* _Exercise brief_
Would you copy out each line of the records below that includes the word "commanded"?

***** Recorded information *****

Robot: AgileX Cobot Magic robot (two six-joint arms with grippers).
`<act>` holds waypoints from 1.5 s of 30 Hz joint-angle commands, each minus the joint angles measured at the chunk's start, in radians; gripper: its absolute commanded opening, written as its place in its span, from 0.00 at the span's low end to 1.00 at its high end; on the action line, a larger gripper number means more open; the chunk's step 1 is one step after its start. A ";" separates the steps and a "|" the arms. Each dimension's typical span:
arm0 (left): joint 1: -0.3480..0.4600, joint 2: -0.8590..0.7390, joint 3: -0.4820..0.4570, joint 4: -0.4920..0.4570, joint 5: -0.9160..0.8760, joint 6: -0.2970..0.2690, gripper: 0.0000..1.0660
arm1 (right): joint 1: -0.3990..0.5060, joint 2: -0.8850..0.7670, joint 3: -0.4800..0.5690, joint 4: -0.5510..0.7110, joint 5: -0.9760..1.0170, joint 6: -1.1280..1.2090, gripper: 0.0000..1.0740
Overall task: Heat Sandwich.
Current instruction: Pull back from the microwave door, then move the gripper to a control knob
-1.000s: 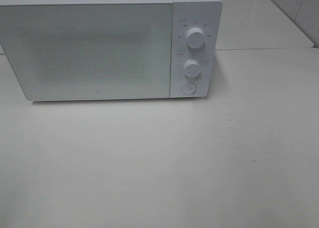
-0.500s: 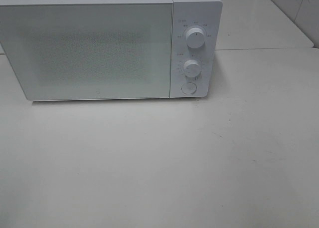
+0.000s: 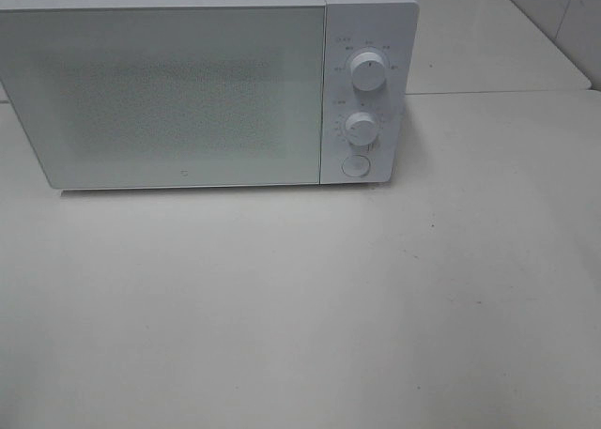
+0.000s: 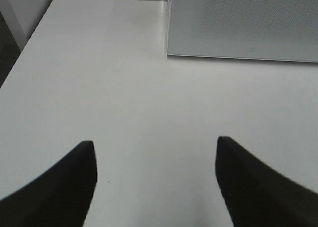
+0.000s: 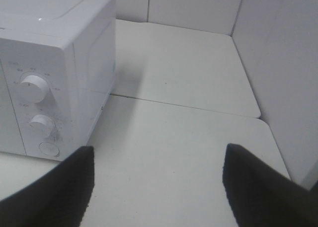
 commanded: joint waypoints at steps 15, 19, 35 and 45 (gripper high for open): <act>0.002 -0.019 0.001 -0.003 -0.016 0.001 0.61 | 0.155 0.471 -0.008 0.004 -0.455 -0.038 0.67; 0.002 -0.019 0.001 -0.003 -0.016 0.001 0.61 | 0.208 0.562 -0.008 0.004 -0.535 0.025 0.67; 0.002 -0.019 0.001 -0.003 -0.016 0.001 0.61 | 0.452 0.921 -0.008 0.361 -0.876 -0.074 0.67; 0.002 -0.019 0.001 -0.003 -0.016 0.001 0.61 | 0.584 1.112 -0.021 0.689 -1.180 -0.300 0.66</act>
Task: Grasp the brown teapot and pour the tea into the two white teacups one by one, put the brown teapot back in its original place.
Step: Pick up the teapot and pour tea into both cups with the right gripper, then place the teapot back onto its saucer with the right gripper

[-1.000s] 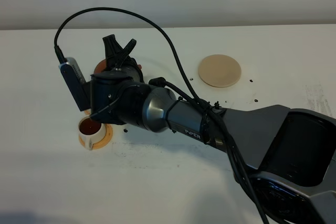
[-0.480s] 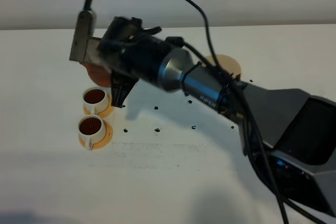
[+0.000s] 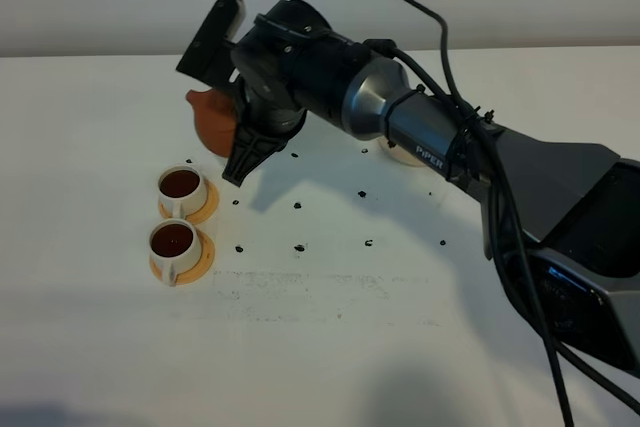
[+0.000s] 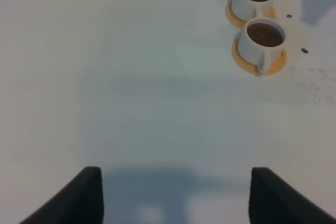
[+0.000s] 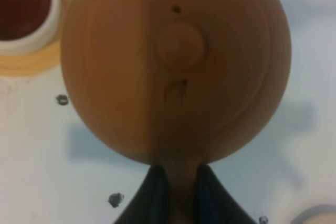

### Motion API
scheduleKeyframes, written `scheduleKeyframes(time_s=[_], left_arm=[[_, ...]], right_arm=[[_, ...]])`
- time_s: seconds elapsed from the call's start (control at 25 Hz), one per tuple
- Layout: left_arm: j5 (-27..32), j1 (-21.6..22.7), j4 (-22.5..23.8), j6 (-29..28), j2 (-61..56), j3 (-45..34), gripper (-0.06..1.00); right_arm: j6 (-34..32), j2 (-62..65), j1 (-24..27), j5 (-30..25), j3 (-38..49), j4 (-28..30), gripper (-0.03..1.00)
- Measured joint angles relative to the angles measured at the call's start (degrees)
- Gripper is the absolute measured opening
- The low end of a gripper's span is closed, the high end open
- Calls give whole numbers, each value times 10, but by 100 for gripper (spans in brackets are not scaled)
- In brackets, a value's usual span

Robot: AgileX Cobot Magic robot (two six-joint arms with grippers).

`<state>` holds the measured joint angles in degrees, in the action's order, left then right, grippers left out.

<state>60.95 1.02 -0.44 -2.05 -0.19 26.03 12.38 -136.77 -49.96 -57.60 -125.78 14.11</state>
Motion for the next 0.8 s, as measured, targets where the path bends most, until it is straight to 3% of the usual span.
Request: scheduleKeyframes(time_s=[0.4,0.8], left_arm=[[0,0,0,0,0,0,56],[0,0,0,0,0,0,56]], right_arm=[[-17,-50,9,9,-1,-45,10],[-18,-43,12,-8,-1,-50,10]])
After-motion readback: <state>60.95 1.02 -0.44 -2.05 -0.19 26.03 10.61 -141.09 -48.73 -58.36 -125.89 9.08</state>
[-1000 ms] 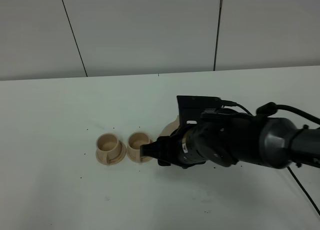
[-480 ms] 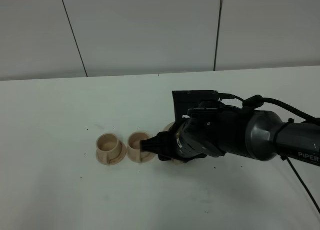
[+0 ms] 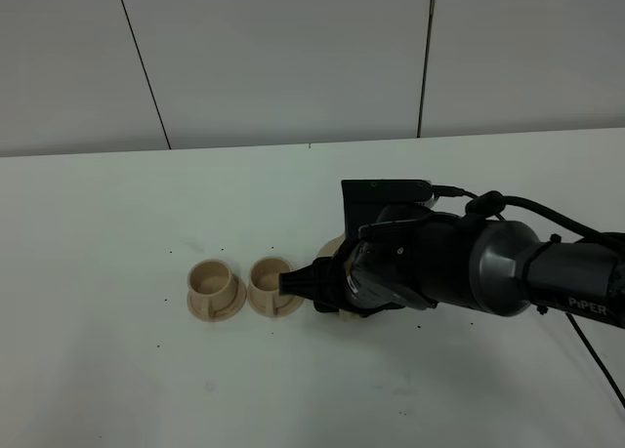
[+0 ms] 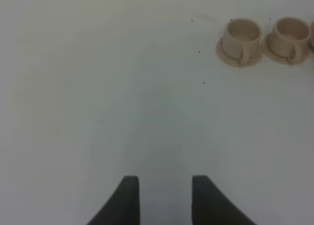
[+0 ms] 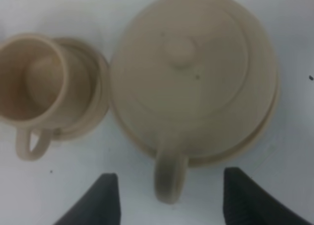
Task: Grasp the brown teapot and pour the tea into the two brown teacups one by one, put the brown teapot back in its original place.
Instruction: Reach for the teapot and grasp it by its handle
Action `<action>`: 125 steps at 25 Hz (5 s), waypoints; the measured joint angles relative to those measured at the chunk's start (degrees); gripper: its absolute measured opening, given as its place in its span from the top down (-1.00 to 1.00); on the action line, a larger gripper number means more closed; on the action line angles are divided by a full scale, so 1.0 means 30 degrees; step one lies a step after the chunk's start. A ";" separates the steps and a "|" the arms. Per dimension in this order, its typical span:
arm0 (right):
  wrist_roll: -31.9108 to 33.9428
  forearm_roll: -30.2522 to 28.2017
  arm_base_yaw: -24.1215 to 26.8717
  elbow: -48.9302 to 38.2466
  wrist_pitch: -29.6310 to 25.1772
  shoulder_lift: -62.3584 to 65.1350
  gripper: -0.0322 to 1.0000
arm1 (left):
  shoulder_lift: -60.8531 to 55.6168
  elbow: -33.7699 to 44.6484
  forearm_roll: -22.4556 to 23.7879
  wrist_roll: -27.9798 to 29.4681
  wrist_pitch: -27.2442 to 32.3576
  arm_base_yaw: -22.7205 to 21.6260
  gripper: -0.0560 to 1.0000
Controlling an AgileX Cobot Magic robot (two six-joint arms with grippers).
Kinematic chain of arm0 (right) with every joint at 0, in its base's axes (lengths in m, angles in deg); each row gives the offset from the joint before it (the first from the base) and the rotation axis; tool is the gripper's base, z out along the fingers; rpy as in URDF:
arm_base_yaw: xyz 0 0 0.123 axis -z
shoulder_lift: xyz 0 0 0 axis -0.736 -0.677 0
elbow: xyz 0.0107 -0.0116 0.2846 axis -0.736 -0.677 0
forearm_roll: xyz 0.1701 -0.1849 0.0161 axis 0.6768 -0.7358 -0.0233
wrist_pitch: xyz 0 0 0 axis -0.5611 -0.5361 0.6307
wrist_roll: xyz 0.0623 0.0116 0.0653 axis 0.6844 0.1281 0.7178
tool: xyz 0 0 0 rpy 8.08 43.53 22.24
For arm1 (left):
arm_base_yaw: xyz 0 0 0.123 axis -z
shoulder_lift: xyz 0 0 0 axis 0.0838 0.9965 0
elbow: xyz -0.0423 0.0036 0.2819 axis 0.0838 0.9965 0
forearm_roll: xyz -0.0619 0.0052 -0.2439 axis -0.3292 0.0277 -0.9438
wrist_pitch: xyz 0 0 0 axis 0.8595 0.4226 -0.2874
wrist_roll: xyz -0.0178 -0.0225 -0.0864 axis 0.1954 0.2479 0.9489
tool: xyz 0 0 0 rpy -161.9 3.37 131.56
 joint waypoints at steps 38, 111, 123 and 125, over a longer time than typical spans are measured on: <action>0.1969 -0.2552 0.0275 0.0005 0.1072 -0.1110 0.10 | 0.0000 0.0000 0.0000 0.0000 0.0000 0.0000 0.28; 0.0627 -0.0315 0.0355 0.0005 0.1271 -0.1855 0.46 | 0.0000 0.0000 0.0000 0.0000 0.0000 0.0000 0.28; 0.0326 -0.0127 0.0355 0.0005 0.1439 -0.1904 0.46 | 0.0000 0.0000 0.0000 0.0000 0.0000 0.0000 0.28; 0.0233 -0.0109 0.0355 0.0005 0.1459 -0.1904 0.43 | 0.0000 0.0000 0.0000 0.0000 0.0000 0.0000 0.28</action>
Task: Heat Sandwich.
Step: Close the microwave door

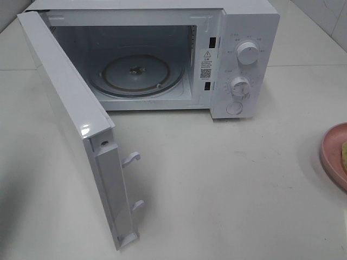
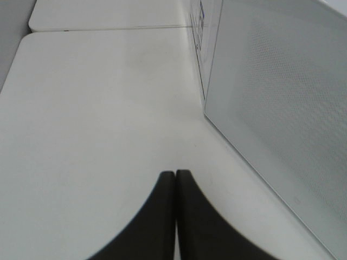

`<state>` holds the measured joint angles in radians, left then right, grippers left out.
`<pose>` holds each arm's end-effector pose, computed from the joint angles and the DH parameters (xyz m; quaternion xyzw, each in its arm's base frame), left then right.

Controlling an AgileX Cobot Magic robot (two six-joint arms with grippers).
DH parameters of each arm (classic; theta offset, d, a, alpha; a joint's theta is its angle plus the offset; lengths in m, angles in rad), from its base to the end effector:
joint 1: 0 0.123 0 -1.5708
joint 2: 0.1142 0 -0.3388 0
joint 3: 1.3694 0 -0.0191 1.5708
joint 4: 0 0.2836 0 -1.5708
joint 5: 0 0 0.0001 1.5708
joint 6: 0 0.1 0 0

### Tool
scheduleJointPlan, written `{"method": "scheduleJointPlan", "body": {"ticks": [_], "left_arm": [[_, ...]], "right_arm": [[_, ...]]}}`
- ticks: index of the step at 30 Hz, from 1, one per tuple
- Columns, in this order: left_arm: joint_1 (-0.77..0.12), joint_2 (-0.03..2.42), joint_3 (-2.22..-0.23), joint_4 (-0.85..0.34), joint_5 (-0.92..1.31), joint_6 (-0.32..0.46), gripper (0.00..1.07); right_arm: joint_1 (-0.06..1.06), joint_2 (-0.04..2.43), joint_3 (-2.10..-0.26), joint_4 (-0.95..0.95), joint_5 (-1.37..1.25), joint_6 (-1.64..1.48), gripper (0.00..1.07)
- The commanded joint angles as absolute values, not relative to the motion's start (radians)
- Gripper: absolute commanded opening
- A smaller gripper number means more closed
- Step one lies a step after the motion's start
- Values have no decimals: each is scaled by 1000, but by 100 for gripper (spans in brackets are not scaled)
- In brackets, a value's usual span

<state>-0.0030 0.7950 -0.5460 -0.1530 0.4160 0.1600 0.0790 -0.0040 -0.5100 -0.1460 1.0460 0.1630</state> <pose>0.1586 -0.0066 0.3092 0.0248 0.8776 -0.0230 0.4782 -0.0229 -0.0145 0.2941 0.0382 0.8425 -0.0081 0.5372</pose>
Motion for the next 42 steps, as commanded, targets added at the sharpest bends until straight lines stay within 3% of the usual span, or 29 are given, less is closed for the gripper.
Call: {"method": "scheduleJointPlan", "body": {"ticks": [1,17,20,23,31,35,42], "left_arm": [[-4,833,-546,-162,329,183,0],[-4,909,-223,-112,-449,158,0],[-4,937,-203,-53,-507,96,0],[-4,1025,-203,73,-568,-41,0],[-9,1188,-225,280,-706,-198,0],[-45,1240,-260,300,-714,-193,0],[-197,1363,-308,249,-724,-142,0]], "right_arm": [[70,-31,-510,-143,1040,156,76],[70,-31,-510,-143,1040,156,76],[70,-31,-510,-143,1040,156,76],[70,-31,-510,-143,1040,156,76],[70,-31,-510,-143,1040,156,76],[70,-31,-510,-143,1040,156,76],[70,-31,-510,-143,1040,156,76]]}}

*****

* _The answer_
`<act>` holds waypoints from 1.5 s of 30 Hz joint-angle commands, each minus the joint angles measured at the chunk's start, in radians; gripper: its absolute commanded opening, written as its place in its span, from 0.00 at the span's low end to 1.00 at its high end; on the action line, a larger gripper number means more open; the chunk's step 1 is one step after its start. A ";" separates the steps and a "|" the arms. Each dimension's typical span:
 commanded: joint waypoints at steps 15, 19, 35 and 45 (gripper high for open): <act>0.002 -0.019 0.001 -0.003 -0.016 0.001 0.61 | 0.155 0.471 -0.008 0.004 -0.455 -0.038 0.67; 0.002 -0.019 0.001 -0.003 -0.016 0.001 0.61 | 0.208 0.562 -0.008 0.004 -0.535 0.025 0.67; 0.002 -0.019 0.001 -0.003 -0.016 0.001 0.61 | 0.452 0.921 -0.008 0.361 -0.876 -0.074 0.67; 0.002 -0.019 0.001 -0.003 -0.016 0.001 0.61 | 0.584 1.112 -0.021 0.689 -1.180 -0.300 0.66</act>
- The commanded joint angles as absolute values, not relative to the motion's start (radians)
- Gripper: absolute commanded opening
Motion for the next 42 steps, as commanded, targets added at the sharpest bends until straight lines stay within 3% of the usual span, or 29 are given, less is closed for the gripper.

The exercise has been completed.